Every line of the listing below should be written out exactly.

============================================================

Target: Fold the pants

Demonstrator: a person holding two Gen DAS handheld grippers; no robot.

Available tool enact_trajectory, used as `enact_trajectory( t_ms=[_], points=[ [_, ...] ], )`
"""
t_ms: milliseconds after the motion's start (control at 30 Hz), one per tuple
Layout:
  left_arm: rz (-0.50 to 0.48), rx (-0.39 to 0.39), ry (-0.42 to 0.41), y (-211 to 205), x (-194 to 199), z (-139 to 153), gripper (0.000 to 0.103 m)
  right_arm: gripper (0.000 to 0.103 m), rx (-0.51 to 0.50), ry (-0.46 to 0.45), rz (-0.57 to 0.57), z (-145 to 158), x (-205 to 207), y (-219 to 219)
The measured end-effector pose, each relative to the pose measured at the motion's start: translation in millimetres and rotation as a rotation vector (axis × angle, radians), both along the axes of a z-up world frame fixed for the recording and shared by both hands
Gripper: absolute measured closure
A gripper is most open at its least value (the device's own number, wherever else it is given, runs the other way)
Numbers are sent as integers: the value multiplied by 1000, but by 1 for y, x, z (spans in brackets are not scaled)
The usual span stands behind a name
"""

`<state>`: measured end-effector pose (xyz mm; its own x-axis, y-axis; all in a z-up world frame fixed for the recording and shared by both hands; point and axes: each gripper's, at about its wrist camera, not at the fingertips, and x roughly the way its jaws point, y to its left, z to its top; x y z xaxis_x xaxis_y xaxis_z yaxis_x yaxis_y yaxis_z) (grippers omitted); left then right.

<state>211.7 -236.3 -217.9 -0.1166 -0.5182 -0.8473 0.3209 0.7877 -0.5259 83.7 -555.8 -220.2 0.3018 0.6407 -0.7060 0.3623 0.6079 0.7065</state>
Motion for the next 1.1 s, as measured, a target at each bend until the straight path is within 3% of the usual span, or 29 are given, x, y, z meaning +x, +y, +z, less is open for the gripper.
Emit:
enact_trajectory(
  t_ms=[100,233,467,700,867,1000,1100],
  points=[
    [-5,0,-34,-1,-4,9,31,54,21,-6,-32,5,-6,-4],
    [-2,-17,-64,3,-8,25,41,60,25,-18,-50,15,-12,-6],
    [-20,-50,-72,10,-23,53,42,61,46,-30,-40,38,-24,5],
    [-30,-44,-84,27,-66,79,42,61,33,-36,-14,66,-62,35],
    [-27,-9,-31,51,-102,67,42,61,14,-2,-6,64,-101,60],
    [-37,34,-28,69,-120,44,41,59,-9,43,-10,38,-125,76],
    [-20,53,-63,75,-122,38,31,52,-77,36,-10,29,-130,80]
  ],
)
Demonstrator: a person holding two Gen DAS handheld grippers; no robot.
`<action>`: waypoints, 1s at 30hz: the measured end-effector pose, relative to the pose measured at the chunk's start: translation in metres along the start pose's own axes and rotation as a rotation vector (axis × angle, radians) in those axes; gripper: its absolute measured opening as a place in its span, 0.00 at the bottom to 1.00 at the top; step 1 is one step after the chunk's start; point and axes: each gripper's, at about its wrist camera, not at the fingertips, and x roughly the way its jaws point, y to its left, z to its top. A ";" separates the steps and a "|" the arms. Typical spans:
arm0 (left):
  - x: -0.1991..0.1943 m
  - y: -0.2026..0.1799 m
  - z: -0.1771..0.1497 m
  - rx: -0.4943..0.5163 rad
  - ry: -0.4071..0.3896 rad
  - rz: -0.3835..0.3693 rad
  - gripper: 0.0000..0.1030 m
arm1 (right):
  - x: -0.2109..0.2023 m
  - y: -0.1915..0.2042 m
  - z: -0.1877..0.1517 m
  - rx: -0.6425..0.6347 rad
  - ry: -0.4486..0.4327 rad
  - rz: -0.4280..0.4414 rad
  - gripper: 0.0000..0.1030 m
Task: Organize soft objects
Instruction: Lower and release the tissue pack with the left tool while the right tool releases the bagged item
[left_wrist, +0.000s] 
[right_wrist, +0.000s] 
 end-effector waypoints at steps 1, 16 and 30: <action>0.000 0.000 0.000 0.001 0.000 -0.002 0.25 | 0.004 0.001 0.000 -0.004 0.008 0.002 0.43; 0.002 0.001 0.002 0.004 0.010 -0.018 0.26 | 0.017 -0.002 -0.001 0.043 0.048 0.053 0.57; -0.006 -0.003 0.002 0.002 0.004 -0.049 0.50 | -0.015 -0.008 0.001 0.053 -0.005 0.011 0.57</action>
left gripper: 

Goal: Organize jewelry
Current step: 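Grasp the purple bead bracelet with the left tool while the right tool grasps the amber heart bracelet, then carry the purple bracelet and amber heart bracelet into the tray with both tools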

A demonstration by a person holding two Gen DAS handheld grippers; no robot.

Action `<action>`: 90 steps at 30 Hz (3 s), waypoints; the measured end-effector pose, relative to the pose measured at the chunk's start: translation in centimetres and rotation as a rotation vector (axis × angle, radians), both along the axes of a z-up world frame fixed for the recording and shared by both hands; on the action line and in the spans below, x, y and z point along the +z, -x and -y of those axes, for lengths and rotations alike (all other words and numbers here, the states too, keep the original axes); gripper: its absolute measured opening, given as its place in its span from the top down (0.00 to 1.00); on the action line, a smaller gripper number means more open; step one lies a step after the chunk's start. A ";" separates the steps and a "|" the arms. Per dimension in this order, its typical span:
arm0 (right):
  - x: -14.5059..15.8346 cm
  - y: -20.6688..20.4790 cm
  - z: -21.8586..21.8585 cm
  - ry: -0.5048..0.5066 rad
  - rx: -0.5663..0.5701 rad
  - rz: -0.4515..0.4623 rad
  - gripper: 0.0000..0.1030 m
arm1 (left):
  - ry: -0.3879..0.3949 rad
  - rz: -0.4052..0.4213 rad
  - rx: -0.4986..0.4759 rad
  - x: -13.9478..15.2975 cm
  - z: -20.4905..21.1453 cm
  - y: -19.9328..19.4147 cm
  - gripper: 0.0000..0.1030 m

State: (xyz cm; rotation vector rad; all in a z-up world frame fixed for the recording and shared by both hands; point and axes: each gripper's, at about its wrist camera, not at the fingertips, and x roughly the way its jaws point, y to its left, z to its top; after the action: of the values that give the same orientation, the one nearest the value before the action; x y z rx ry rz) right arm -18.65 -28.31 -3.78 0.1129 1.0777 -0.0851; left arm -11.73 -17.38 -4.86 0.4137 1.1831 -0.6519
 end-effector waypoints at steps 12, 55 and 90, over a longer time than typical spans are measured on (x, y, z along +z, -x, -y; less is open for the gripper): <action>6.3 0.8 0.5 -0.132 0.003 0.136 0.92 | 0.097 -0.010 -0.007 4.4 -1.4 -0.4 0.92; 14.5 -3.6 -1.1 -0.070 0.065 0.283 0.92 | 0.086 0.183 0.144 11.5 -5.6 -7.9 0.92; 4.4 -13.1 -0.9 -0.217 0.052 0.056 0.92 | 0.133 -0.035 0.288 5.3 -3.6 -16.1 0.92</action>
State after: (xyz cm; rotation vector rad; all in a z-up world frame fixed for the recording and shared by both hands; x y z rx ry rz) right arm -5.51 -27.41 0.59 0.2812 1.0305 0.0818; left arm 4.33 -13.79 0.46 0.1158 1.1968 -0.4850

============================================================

**SOLUTION FOR THIS EXERCISE**
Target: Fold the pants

Demonstrator: a person holding two Gen DAS handheld grippers; no robot.

Available tool enact_trajectory, used as `enact_trajectory( t_ms=[_], points=[ [_, ...] ], )`
"""
t_ms: milliseconds after the motion's start (control at 30 Hz), one per tuple
Layout:
  left_arm: rz (-0.50 to 0.48), rx (-0.39 to 0.39), ry (-0.42 to 0.41), y (-211 to 205), x (-194 to 199), z (-139 to 153), gripper (0.000 to 0.103 m)
  right_arm: gripper (0.000 to 0.103 m), rx (-0.51 to 0.50), ry (-0.46 to 0.45), rz (-0.57 to 0.57), z (-145 to 158), x (-205 to 207), y (-219 to 219)
The measured end-effector pose, each relative to the pose measured at the motion's start: translation in millimetres and rotation as a rotation vector (axis × angle, radians), both along the axes of a z-up world frame fixed for the recording and shared by both hands
Gripper: absolute measured closure
A gripper is most open at its least value (the device's own number, wherever else it is given, runs the other way)
Numbers are sent as integers: the value multiplied by 1000, but by 1 for y, x, z (spans in brackets are not scaled)
The usual span stands behind a name
"""

`<state>`: measured end-effector pose (xyz mm; its own x-axis, y-axis; all in a z-up world frame fixed for the recording and shared by both hands; point and axes: each gripper's, at about its wrist camera, not at the fingertips, and x roughly the way its jaws point, y to its left, z to its top; x y z xaxis_x xaxis_y xaxis_z yaxis_x yaxis_y yaxis_z) (grippers omitted); left then right.

<state>211.7 -236.3 -217.9 -0.1166 -0.5182 -0.8473 0.3209 0.7877 -0.5259 83.7 -555.8 -220.2 0.3018 0.6407 -0.7060 0.3623 0.6079 0.7065</state>
Motion for the next 1.1 s, as measured, a target at each bend until the straight path is within 3% of the usual span, or 29 are given, x, y, z meaning +x, +y, +z, less is open for the gripper.
Emit:
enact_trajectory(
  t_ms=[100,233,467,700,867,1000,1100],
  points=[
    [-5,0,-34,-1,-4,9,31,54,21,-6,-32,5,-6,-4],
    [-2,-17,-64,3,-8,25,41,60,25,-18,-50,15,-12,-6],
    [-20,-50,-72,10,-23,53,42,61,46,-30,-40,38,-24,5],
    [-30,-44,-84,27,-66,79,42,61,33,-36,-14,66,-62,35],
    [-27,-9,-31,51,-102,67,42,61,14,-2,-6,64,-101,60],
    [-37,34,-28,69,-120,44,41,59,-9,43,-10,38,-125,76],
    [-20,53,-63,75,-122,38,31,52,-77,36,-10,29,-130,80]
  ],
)
Demonstrator: a person holding two Gen DAS handheld grippers; no robot.
`<action>`: waypoints, 1s at 30hz: the measured end-effector pose, relative to the pose measured at the chunk's start: translation in metres along the start pose's own axes and rotation as a rotation vector (axis × angle, radians) in those axes; gripper: its absolute measured opening as a place in its span, 0.00 at the bottom to 1.00 at the top; step 1 is one step after the chunk's start; point and axes: each gripper's, at about its wrist camera, not at the fingertips, and x roughly the way its jaws point, y to its left, z to its top. A ";" separates the steps and a "|" the arms. Typical spans:
arm0 (left):
  - x: -0.1991..0.1943 m
  - y: -0.2026..0.1799 m
  - z: -0.1771..0.1497 m
  - rx: -0.4943..0.5163 rad
  - ry: -0.4071..0.3896 rad
  - rz: -0.3835..0.3693 rad
  - gripper: 0.0000..0.1030 m
arm1 (right):
  - x: -0.2109..0.2023 m
  - y: -0.1915..0.2042 m
  - z: -0.1877..0.1517 m
  - rx: -0.6425..0.6347 rad
  - ry: -0.4486..0.4327 rad
  - rz: -0.4280..0.4414 rad
  - gripper: 0.0000..0.1030 m
Task: Organize soft objects
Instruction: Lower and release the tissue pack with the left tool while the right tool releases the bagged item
[left_wrist, +0.000s] 
[right_wrist, +0.000s] 
 end-effector waypoints at steps 1, 16 and 30: <action>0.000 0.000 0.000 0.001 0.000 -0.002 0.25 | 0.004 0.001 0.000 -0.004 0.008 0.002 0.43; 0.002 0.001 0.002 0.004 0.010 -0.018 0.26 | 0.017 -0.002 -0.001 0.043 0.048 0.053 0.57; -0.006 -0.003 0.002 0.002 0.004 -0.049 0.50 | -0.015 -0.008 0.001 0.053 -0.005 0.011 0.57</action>
left gripper: 

Goal: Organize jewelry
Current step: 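Grasp the purple bead bracelet with the left tool while the right tool grasps the amber heart bracelet, then carry the purple bracelet and amber heart bracelet into the tray with both tools
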
A demonstration by a person holding two Gen DAS handheld grippers; no robot.

Action `<action>`: 90 steps at 30 Hz (3 s), waypoints; the measured end-effector pose, relative to the pose measured at the chunk's start: translation in centimetres and rotation as a rotation vector (axis × angle, radians), both along the axes of a z-up world frame fixed for the recording and shared by both hands; on the action line and in the spans below, x, y and z point along the +z, -x and -y of those axes, for lengths and rotations alike (all other words and numbers here, the states too, keep the original axes); gripper: its absolute measured opening, given as its place in its span from the top down (0.00 to 1.00); on the action line, a smaller gripper number means more open; step one lies a step after the chunk's start. A ";" separates the steps and a "|" the arms. Per dimension in this order, its typical span:
arm0 (right):
  - x: -14.5059..15.8346 cm
  - y: -20.6688..20.4790 cm
  - z: -21.8586..21.8585 cm
  - ry: -0.5048..0.5066 rad
  - rx: -0.5663..0.5701 rad
  - rz: -0.4515..0.4623 rad
  - gripper: 0.0000..0.1030 m
arm1 (left):
  - ry: -0.3879..0.3949 rad
  - rz: -0.4052..0.4213 rad
  - rx: -0.4986..0.4759 rad
  - x: -13.9478..15.2975 cm
  - z: -20.4905..21.1453 cm
  - y: -19.9328..19.4147 cm
  - gripper: 0.0000..0.1030 m

State: (xyz cm; rotation vector rad; all in a z-up world frame fixed for the recording and shared by both hands; point and axes: each gripper's, at about its wrist camera, not at the fingertips, and x roughly the way its jaws point, y to its left, z to its top; after the action: of the values that give the same orientation, the one nearest the value before the action; x y z rx ry rz) right arm -18.65 -28.31 -3.78 0.1129 1.0777 -0.0851; left arm -11.73 -17.38 -4.86 0.4137 1.1831 -0.6519
 end-effector waypoints at steps 12, 55 and 90, over a longer time than typical spans are measured on (x, y, z along +z, -x, -y; less is open for the gripper): <action>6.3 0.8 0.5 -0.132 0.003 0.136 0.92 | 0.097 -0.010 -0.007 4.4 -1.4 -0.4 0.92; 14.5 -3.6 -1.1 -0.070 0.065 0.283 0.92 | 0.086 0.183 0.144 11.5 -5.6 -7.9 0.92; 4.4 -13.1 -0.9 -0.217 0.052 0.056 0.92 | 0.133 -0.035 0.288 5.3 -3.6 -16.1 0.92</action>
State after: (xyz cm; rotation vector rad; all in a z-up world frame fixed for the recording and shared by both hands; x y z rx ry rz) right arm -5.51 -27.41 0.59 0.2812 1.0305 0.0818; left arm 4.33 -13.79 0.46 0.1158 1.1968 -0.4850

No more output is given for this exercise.